Collapse of Russia country zone

Have you considered they are blocking the monitors of the pool?

And as such the number of good servers drop, but the rest ends up with all the requests?

If there is a firewall in place, maybe you should point the monitoring-system out to them and tell them it’s only there to keep GOOD NTP-servers online.

But if they block us, they are hurting only their own NTP-systems by doing so.

I wonder: Do they block monitors? Do they block NTP traffic?

I do not know the answer…

Same issue. I can only talk about my monitor, it’s unlimited, unregulated it will check any NTP-server it’s asked to do.

The question should be, is China blocking our monitors?
If so, can we ask them stop blocking us and explain what the monitors do.

Sorry, but I doubt the problem is the monitors.

When I check by hand:

bas@workstation:~$ ntpdate 139.199.215.251
ntpdig: no eligible servers

It’s not my side blocking access. Same for Russia in my opinion.

Sorry I misunderstood. That quote also contained a part of a message of mine, so I inferred that was also subject of your comment.

Not sure many more are needed. Some more diversity would be welcome, e.g., also in the zone with the single most number of estimated Internet users, or in that region in general.

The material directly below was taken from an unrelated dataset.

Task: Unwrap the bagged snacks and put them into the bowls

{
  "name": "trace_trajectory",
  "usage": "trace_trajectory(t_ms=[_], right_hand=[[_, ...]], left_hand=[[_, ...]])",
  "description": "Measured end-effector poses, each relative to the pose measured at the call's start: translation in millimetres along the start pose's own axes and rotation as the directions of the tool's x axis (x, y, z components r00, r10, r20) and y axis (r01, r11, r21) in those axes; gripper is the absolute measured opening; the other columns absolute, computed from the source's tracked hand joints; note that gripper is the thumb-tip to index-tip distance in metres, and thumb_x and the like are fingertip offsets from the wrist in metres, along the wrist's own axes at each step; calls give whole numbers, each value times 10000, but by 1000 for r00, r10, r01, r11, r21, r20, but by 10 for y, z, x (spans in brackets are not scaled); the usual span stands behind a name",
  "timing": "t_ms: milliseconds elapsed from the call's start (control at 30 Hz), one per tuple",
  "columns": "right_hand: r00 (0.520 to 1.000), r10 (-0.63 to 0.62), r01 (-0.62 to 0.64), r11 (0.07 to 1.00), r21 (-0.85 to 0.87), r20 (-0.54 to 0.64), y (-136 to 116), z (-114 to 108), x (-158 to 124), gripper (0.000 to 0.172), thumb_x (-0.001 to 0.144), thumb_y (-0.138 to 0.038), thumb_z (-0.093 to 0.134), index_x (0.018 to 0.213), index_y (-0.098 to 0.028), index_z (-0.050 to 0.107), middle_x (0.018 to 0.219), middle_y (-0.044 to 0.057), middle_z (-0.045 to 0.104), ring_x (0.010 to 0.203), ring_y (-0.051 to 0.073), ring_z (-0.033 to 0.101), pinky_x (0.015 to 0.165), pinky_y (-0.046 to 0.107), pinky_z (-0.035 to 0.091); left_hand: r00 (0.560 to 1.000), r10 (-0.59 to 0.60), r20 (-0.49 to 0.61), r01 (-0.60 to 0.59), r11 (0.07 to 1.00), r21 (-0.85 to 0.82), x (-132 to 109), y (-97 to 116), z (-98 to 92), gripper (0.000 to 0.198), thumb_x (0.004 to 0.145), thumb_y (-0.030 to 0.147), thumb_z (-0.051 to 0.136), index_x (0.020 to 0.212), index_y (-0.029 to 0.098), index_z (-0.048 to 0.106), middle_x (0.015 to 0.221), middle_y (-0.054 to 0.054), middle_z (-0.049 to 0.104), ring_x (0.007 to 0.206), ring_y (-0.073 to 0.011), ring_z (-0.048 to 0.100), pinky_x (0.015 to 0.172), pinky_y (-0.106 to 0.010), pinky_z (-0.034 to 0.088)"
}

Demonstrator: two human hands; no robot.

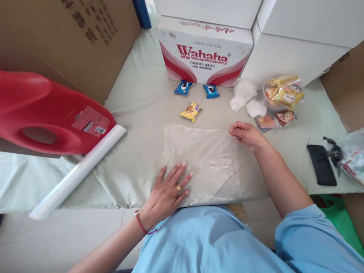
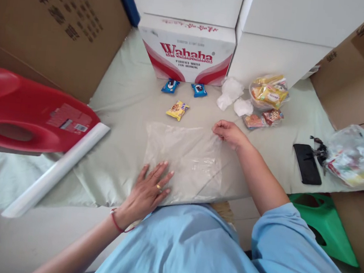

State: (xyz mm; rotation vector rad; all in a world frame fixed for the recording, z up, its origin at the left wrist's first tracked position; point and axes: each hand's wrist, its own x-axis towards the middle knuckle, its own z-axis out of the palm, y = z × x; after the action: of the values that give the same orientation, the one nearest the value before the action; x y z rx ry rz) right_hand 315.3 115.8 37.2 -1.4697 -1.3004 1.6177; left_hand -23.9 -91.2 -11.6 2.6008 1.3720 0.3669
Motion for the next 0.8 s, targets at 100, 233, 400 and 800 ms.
trace_trajectory(t_ms=[100, 233, 400, 800], right_hand=[[991, -64, 49, 991, -123, -121, -14, -130, 180, 321, 725, -459, 826, 828, -231, 625, 757, 2, 617, 636, 132, 499, 596, 274, 409], [883, -346, 154, 851, -501, -316, -81, -122, 151, 207, 825, -397, 710, 940, -235, 656, 936, 65, 674, 766, 189, 570, 751, 354, 506], [792, -610, 385, 542, -747, -34, -54, 421, -439, 282, 1025, -318, 487, 1159, -217, 713, 1165, 156, 708, 1100, 299, 646, 1020, 499, 511], [894, -433, 265, 298, -917, 117, 887, 198, -1015, 517, 1074, -373, 470, 1577, -270, 526, 1649, 111, 498, 1522, 338, 449, 1260, 607, 344]], left_hand=[[998, -13, -62, 8, 997, -80, -4, -18, -60, 564, 1094, 341, 461, 1635, 204, 388, 1721, -190, 356, 1577, -294, 401, 1288, -569, 296], [950, -193, -247, 161, 977, -142, 94, 18, -209, 304, 1066, 274, 494, 1271, 198, 705, 1485, -145, 639, 1496, -295, 491, 1195, -510, 434], [908, -258, -330, 255, 965, -51, 452, 28, -331, 244, 1040, 282, 532, 1046, 212, 766, 1210, -126, 771, 1322, -301, 631, 1155, -527, 427], [915, -404, 1, 403, 913, 58, 591, -500, -92, 658, 1085, 482, 367, 1689, 232, 292, 1743, -154, 308, 1608, -326, 330, 1295, -692, 47]])
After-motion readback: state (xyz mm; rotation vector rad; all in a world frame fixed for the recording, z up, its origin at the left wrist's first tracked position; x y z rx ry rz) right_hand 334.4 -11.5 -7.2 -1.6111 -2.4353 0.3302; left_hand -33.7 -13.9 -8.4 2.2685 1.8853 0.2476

E.g., some fellow timekeepers in China had enlisted a university’s resources to set up a monitor, but their requests for help to set it up, both here in this forum, but I understand also via more direct channels with pool responsibles, apparently never got anywhere, so I guess they gave up eventually.

If that change you propose would make it easier to set up monitors without going through a single bottleneck, that would indeed be helpful and welcome. My VPSs in Germany are underutilized as servers, but instead of decommissioning them when the first fixed-term subscription is up, at least one of them might make a well-connected monitor (though that wouldn’t really boost the diversity aspect I highlight above, just adding another city in Germany as monitor location).

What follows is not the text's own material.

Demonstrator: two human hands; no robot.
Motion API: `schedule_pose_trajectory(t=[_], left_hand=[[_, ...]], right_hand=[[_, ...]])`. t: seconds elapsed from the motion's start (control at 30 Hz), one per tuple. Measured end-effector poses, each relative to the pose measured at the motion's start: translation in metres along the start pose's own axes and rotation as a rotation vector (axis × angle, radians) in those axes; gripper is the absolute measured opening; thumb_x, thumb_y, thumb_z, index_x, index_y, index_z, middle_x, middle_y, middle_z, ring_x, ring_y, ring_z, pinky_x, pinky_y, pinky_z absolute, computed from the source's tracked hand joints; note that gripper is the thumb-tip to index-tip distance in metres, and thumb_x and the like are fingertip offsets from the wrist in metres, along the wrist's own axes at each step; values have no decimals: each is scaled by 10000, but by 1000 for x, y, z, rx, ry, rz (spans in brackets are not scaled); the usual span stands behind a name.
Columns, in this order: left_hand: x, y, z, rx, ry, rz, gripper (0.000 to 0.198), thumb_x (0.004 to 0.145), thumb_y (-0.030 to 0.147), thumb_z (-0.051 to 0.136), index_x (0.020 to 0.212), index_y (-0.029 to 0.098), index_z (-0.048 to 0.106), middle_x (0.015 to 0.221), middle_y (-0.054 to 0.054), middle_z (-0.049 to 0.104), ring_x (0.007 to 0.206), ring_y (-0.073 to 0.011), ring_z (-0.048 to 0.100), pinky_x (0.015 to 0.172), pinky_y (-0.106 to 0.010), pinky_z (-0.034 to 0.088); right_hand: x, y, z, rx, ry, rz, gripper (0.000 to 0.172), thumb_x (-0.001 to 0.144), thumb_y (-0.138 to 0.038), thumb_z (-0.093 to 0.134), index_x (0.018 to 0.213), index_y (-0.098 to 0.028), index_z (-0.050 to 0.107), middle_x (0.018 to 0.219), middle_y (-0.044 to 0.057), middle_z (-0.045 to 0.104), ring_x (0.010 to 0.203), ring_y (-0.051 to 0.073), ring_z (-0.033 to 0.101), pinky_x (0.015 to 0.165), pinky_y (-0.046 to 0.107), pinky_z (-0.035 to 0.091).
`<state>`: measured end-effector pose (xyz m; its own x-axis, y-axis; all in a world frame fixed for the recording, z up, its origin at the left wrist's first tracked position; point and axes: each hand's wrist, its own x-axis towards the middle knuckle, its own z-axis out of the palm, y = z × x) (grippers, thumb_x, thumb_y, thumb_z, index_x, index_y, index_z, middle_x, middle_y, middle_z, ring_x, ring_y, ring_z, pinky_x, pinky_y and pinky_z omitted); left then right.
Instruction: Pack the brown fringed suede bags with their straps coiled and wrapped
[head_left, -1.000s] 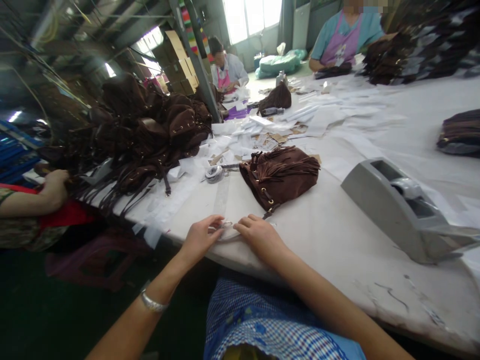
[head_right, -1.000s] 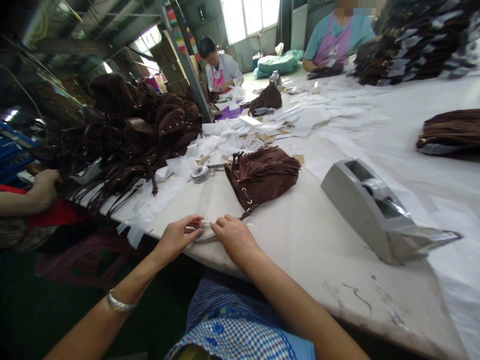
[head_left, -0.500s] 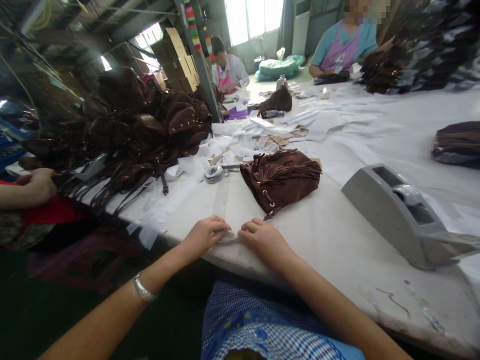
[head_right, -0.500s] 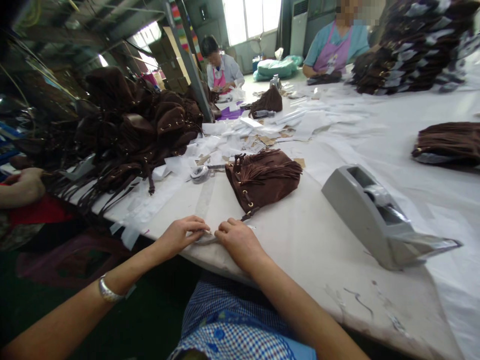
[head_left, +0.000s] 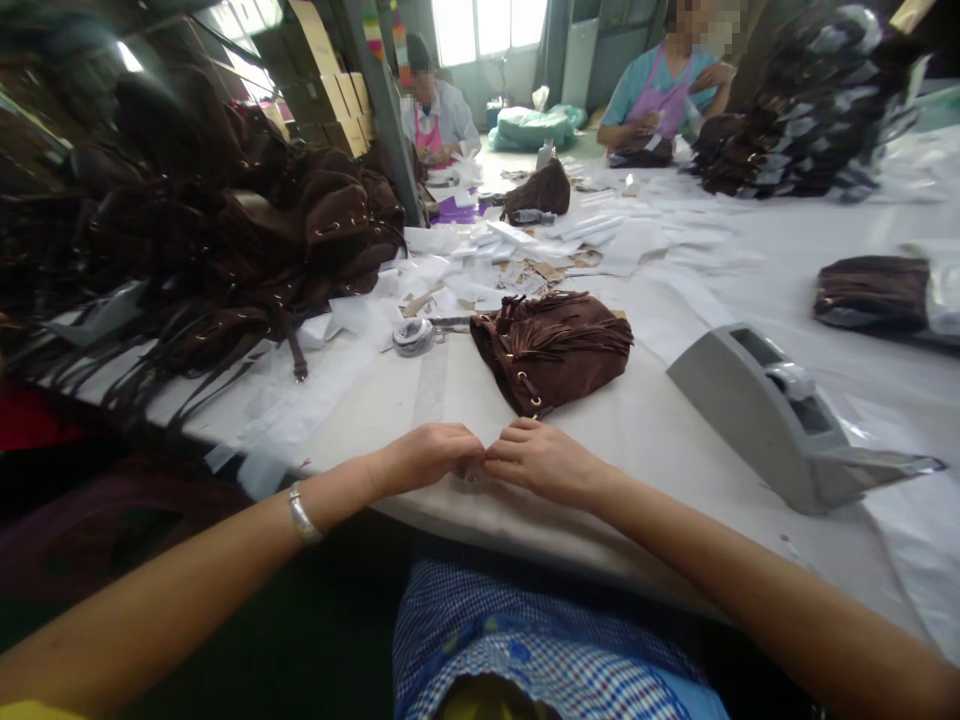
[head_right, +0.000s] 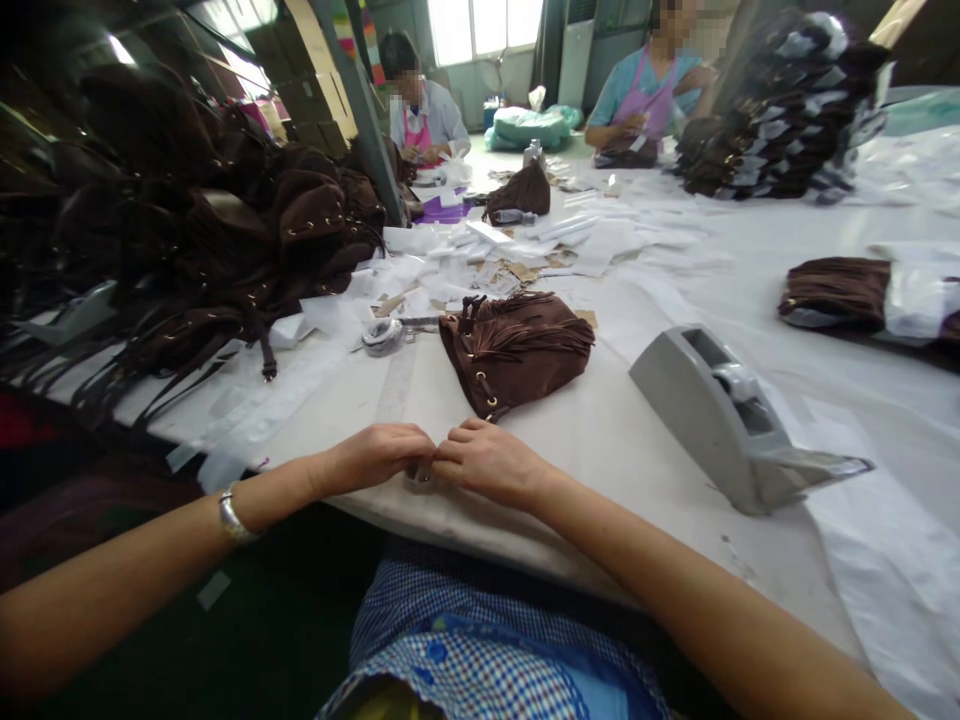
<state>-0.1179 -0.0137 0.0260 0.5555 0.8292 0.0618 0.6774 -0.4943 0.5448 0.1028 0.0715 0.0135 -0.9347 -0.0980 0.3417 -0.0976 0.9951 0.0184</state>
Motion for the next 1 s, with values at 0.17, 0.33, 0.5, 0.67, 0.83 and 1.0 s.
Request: schedule_pose_trajectory(t=[0.17,0.33,0.5,0.67,0.83,1.0], left_hand=[[3,-6,4,-38,45,-30,203,923,189,470,845,195,657,773,-28,634,688,-123,568,672,-207,455],[4,-13,3,-183,81,-97,155,871,188,512,800,203,649,751,-9,652,677,-123,573,686,-216,468],[8,-18,2,-405,57,-210,104,781,160,584,868,205,618,819,8,652,755,-133,617,737,-243,514],[11,-24,3,-616,130,-239,145,729,170,676,816,183,561,830,8,580,743,-119,595,705,-242,526],[9,-35,5,-825,62,-250,254,711,260,771,668,165,540,827,-29,621,789,-143,617,733,-264,524],[9,-39,2,-843,-18,-257,171,732,286,771,794,157,677,890,-61,694,846,-176,660,806,-307,540]], right_hand=[[-1,9,5,-21,32,-67,245,1026,-204,415,1089,-187,651,930,33,675,810,156,532,721,307,374],[2,14,16,77,45,-58,258,1010,-200,436,1188,-181,621,976,55,670,825,152,553,733,296,413],[6,16,17,149,39,-24,284,1004,-231,458,1232,-218,626,998,52,674,834,142,575,742,281,444],[5,19,18,181,27,-79,296,1014,-231,436,1233,-176,627,1001,71,686,818,155,572,728,293,445],[4,20,21,230,70,-83,289,1018,-220,424,1212,-174,633,980,74,683,814,159,569,728,293,458],[4,18,24,228,87,-63,292,1029,-235,401,1140,-140,653,950,88,685,807,156,573,741,285,479]])
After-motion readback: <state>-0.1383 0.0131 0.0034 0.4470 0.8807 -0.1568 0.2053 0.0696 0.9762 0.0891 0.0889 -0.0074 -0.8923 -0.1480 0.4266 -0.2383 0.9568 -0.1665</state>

There’s obviously always things to optimize, especially if that means that it subsequently frees resources to do other important stuff. So I hope this will precipitate work on removing the lock-in of clients into their (assumed) respective country zones in order to spread the load wider especially in under-served zones like the ones this thread is about, with the titular consequences for the zone.

Sure, with that backdrop, the China zone will likely never have the vibrant assortment of living-room hosted servers contributing to the pool as there is in Europe or the USA. But the parallel thread shows that people are still willing to set up servers in data-centers with capacity similar to living-room hosted servers elsewhere, but structural issues with the pool prevent that. Because as it is right now, the entry barrier for such small servers is just too high, much higher than, e.g., in Europe or the USA. And as you say, there’s only so much incentive for big players to add on top of the resources they also contribute to make that chicken-and-egg problem go away.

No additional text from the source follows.